La Martinique est secouée par une vague de contestation sociale depuis plusieurs mois, avec en figure de proue Rodrigue Petitot, leader du mouvement contre la vie chère. Ce lundi, la justice a tranché : il a été condamné à 10 mois de prison ferme par le tribunal correctionnel de Fort-de-France pour des faits d’intimidation envers des élus locaux. Une sentence qui a provoqué immédiatement des heurts à l’extérieur du palais de justice.
Retour sur plusieurs mois de tensions en Martinique
Depuis septembre dernier, l’île française des Caraïbes fait face à d’importantes manifestations dénonçant les prix élevés, notamment des produits alimentaires. D’après les chiffres de l’Insee, les prix y seraient en moyenne 40% plus chers qu’en métropole. Le Rassemblement pour la protection des peuples et des ressources afro-caribéens (RPPRAC), mené par Rodrigue Petitot alias « le R », réclame un alignement des prix sur ceux pratiqués dans l’Hexagone.
Ce mouvement social d’ampleur s’est accompagné de violences : près de 300 véhicules brûlés, une trentaine de bâtiments privés et publics incendiés, et plus de 170 commerces vandalisés selon un décompte de la préfecture. Mi-novembre, une vidéo de Rodrigue Petitot postée sur les réseaux sociaux va mettre le feu aux poudres.
Appels à l’intimidation des élus locaux
Dans une vidéo en direct sur TikTok fin novembre, celui qu’on surnomme « le R » appelle ouvertement au départ du préfet et exhorte les maires à fermer les mairies, les menaçant : « Démontrez-nous que l’on peut compter sur vous. On va vous attaquer. On va faire un grand nettoyage, de l’extérieur comme de l’intérieur », avait-il déclaré selon des propos rapportés par une radio locale.
Suite à ces menaces, Rodrigue Petitot a été interpellé jeudi dernier et placé en détention provisoire. Lors de son procès ce lundi, le parquet a requis 12 mois de prison ferme à son encontre, dénonçant des « actes d’intimidation » et rappelant son statut de récidiviste. Il risquait jusqu’à 20 ans de réclusion.
Condamnation et tensions devant le tribunal
Finalement, le leader contestataire a été condamné à 10 mois de prison ferme aménageable. Une peine inférieure aux réquisitions mais qui a tout de même provoqué la colère de ses soutiens massés devant le palais de justice de la capitale martiniquaise.
À l’annonce du verdict, plusieurs dizaines de personnes ont lancé des projectiles sur les façades du tribunal, d’après les constatations d’un journaliste de l’AFP sur place.

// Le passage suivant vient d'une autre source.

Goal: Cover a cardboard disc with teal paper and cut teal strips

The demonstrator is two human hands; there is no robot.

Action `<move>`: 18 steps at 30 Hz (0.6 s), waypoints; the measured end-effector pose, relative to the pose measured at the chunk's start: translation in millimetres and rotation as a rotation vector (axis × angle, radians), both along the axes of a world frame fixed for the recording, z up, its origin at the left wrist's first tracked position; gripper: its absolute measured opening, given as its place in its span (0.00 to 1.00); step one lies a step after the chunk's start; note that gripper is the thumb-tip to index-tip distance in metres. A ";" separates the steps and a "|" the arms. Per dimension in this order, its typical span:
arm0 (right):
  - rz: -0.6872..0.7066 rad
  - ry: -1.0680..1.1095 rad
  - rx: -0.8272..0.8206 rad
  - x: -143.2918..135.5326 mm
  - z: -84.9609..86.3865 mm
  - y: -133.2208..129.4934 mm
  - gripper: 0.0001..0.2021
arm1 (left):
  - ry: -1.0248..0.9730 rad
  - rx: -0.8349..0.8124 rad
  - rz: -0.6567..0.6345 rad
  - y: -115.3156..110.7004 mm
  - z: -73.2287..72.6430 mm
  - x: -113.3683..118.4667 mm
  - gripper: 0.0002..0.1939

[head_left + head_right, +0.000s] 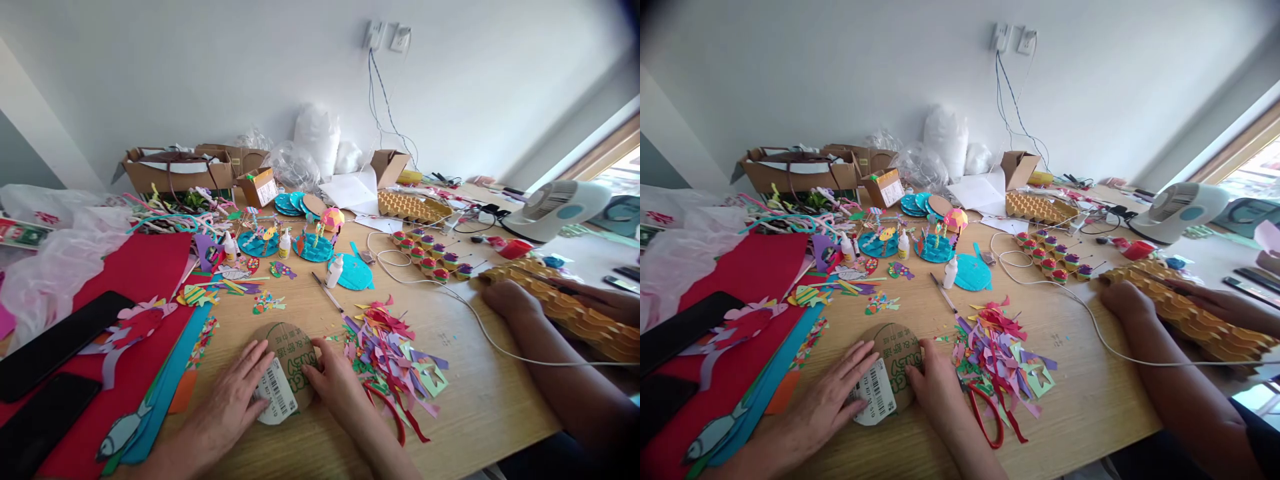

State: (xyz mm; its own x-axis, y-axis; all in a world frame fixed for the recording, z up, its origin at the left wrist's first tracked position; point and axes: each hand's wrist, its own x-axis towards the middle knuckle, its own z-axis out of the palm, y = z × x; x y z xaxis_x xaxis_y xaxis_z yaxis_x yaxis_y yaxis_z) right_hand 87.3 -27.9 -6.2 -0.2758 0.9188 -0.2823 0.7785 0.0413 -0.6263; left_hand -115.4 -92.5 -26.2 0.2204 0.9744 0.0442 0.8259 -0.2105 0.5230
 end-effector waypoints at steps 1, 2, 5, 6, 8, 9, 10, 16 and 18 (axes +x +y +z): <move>0.039 -0.129 0.043 0.9 5.1 -0.2 0.17 | 0.078 0.004 -0.035 -2.0 -1.4 1.8 0.29; 0.070 -0.236 0.074 1.5 10.8 -0.5 0.15 | 0.134 0.013 -0.058 -3.3 -3.0 3.0 0.29; 0.183 -0.313 0.159 -0.6 27.0 -2.2 0.14 | 0.224 0.049 -0.089 -3.3 -8.2 3.4 0.27; 0.254 -0.263 0.193 -2.6 30.4 -3.0 0.15 | 0.243 0.058 -0.092 -2.8 -9.7 2.9 0.27; 0.405 -0.168 0.231 -7.7 32.6 -4.7 0.18 | 0.269 0.072 -0.097 -1.9 -12.6 2.1 0.26; 0.465 -0.146 0.231 -10.2 31.6 -5.4 0.19 | 0.274 0.080 -0.099 -1.8 -13.9 1.7 0.26; 0.506 -0.144 0.227 -12.4 29.6 -5.9 0.19 | 0.270 0.088 -0.103 -1.8 -15.3 1.3 0.27; 0.565 -0.262 0.246 -18.3 12.9 -5.8 0.17 | 0.231 0.093 -0.117 -1.9 -23.1 -0.6 0.31; 0.572 -0.296 0.268 -19.6 10.9 -5.5 0.16 | 0.232 0.084 -0.117 -0.9 -24.0 -0.1 0.31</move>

Les forces de l’ordre ont répliqué par des tirs de gaz lacrymogène pour disperser les manifestants.
On a jamais appelé à la violence contre qui que ce soit.
Rodrigue Petitot lors de son procès
Les avocats de Rodrigue Petitot ont dénoncé cette condamnation, se disant « surpris » et mettant en avant la liberté d’expression. Pour l’un d’eux, Petitot est désormais un « prisonnier politique ». Une autre procédure judiciaire attend le chef de file du RPPRAC en janvier, pour s’être introduit dans la résidence du préfet en novembre.

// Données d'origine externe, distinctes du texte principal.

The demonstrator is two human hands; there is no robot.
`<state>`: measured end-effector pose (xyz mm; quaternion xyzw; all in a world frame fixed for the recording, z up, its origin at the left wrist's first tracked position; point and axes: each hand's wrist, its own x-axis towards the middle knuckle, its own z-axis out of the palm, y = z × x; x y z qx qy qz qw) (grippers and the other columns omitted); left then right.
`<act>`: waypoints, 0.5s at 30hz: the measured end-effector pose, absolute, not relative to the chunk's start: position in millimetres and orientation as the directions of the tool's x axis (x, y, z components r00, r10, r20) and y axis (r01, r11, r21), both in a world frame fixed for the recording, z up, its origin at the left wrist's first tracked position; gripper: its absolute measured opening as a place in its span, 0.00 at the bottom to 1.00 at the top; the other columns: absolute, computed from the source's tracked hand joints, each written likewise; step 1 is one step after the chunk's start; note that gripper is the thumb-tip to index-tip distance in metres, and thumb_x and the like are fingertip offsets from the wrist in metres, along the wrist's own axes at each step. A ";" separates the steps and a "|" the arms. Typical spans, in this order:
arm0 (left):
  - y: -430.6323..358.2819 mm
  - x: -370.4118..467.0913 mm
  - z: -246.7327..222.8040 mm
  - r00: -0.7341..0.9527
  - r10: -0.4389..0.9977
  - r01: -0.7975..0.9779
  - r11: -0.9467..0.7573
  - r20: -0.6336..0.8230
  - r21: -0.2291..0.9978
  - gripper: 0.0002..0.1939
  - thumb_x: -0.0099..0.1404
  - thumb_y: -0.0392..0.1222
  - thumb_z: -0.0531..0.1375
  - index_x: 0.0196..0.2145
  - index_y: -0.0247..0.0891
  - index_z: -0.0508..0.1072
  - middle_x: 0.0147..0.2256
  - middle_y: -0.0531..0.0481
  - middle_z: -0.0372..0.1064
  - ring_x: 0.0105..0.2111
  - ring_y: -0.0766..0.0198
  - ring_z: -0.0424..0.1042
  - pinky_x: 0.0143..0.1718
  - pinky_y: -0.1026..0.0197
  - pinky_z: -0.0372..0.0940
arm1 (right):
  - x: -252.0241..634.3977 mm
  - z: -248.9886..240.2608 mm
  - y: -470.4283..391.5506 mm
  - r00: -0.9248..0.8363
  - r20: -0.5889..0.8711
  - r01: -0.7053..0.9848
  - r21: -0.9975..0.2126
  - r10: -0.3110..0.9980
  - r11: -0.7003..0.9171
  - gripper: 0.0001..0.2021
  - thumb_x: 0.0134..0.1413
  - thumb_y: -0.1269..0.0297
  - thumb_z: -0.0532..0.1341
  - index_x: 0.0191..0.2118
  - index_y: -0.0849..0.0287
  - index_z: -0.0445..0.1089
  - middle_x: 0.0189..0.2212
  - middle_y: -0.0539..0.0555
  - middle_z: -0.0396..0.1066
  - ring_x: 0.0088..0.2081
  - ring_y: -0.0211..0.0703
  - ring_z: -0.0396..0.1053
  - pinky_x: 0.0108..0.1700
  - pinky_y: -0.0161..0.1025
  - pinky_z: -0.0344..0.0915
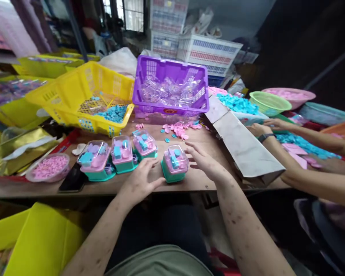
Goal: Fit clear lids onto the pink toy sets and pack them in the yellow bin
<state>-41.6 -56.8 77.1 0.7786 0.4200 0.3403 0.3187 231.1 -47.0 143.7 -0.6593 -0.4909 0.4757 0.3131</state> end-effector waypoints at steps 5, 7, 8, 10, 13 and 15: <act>-69.1 -83.0 145.2 0.108 0.905 0.502 -0.407 0.411 0.763 0.18 0.74 0.58 0.66 0.51 0.44 0.82 0.50 0.46 0.83 0.47 0.52 0.84 0.52 0.50 0.82 | 238.2 125.3 -61.6 -0.019 -0.398 0.250 -0.890 0.917 -0.381 0.38 0.70 0.35 0.63 0.77 0.44 0.62 0.68 0.58 0.76 0.64 0.59 0.76 0.61 0.53 0.77; -66.8 -73.1 161.4 0.087 0.893 0.516 -0.419 0.441 0.747 0.18 0.76 0.58 0.64 0.50 0.44 0.82 0.50 0.47 0.83 0.48 0.53 0.83 0.49 0.53 0.81 | 241.1 117.5 -56.6 -0.048 -0.421 0.204 -0.892 0.906 -0.404 0.36 0.70 0.35 0.64 0.75 0.43 0.65 0.66 0.57 0.77 0.58 0.56 0.79 0.52 0.47 0.81; -65.0 -62.7 164.0 0.139 0.884 0.522 -0.448 0.446 0.726 0.18 0.77 0.58 0.62 0.50 0.44 0.83 0.50 0.47 0.83 0.49 0.53 0.83 0.49 0.53 0.80 | 242.5 114.3 -53.6 -0.067 -0.428 0.188 -0.893 0.901 -0.410 0.35 0.70 0.35 0.64 0.75 0.43 0.65 0.65 0.57 0.78 0.55 0.54 0.81 0.48 0.44 0.81; -61.4 -36.2 158.3 0.313 0.851 0.525 -0.525 0.422 0.670 0.18 0.79 0.56 0.59 0.51 0.44 0.83 0.52 0.46 0.82 0.53 0.51 0.81 0.56 0.50 0.78 | 244.7 110.4 -48.6 -0.108 -0.438 0.169 -0.893 0.893 -0.418 0.34 0.70 0.36 0.65 0.74 0.42 0.65 0.64 0.56 0.78 0.51 0.52 0.81 0.42 0.41 0.81; -57.3 0.4 134.3 0.469 0.820 0.532 -0.559 0.328 0.636 0.22 0.80 0.53 0.56 0.61 0.41 0.80 0.57 0.40 0.78 0.60 0.48 0.78 0.68 0.42 0.72 | 244.6 110.6 -47.3 -0.139 -0.419 0.164 -0.903 0.897 -0.396 0.35 0.68 0.36 0.66 0.74 0.41 0.65 0.67 0.56 0.75 0.51 0.52 0.80 0.41 0.41 0.81; -55.6 13.1 121.4 0.464 0.832 0.548 -0.539 0.303 0.640 0.25 0.81 0.53 0.54 0.66 0.40 0.76 0.60 0.37 0.75 0.62 0.47 0.77 0.70 0.40 0.69 | 241.7 112.0 -50.1 -0.139 -0.398 0.161 -0.912 0.907 -0.376 0.34 0.68 0.35 0.65 0.72 0.43 0.67 0.67 0.57 0.73 0.51 0.51 0.78 0.42 0.42 0.81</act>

Un mouvement qui ne faiblit pas
Malgré la condamnation de Rodrigue Petitot, la contestation contre la vie chère ne semble pas faiblir en Martinique. Les revendications du collectif pour un alignement des prix sur ceux de la métropole restent intactes. L’île, comme d’autres territoires d’Outre-mer, souffre d’une inflation galopante qui pèse lourdement sur le budget des ménages.
Les regards sont désormais tournés vers les autorités, sommées d’apporter des réponses concrètes pour endiguer cette crise. Si des mesures ont été annoncées ces derniers mois, comme un « bouclier qualité prix » pour certains produits de première nécessité, beaucoup les jugent insuffisantes face à l’ampleur du problème.
La situation reste donc tendue en Martinique, avec un climat social explosif attisé par les inégalités persistantes avec l’Hexagone. La condamnation du leader du mouvement anti-vie chère risque d’exacerber davantage les tensions. Les prochains mois s’annoncent décisifs pour l’avenir de ce territoire français des Caraïbes.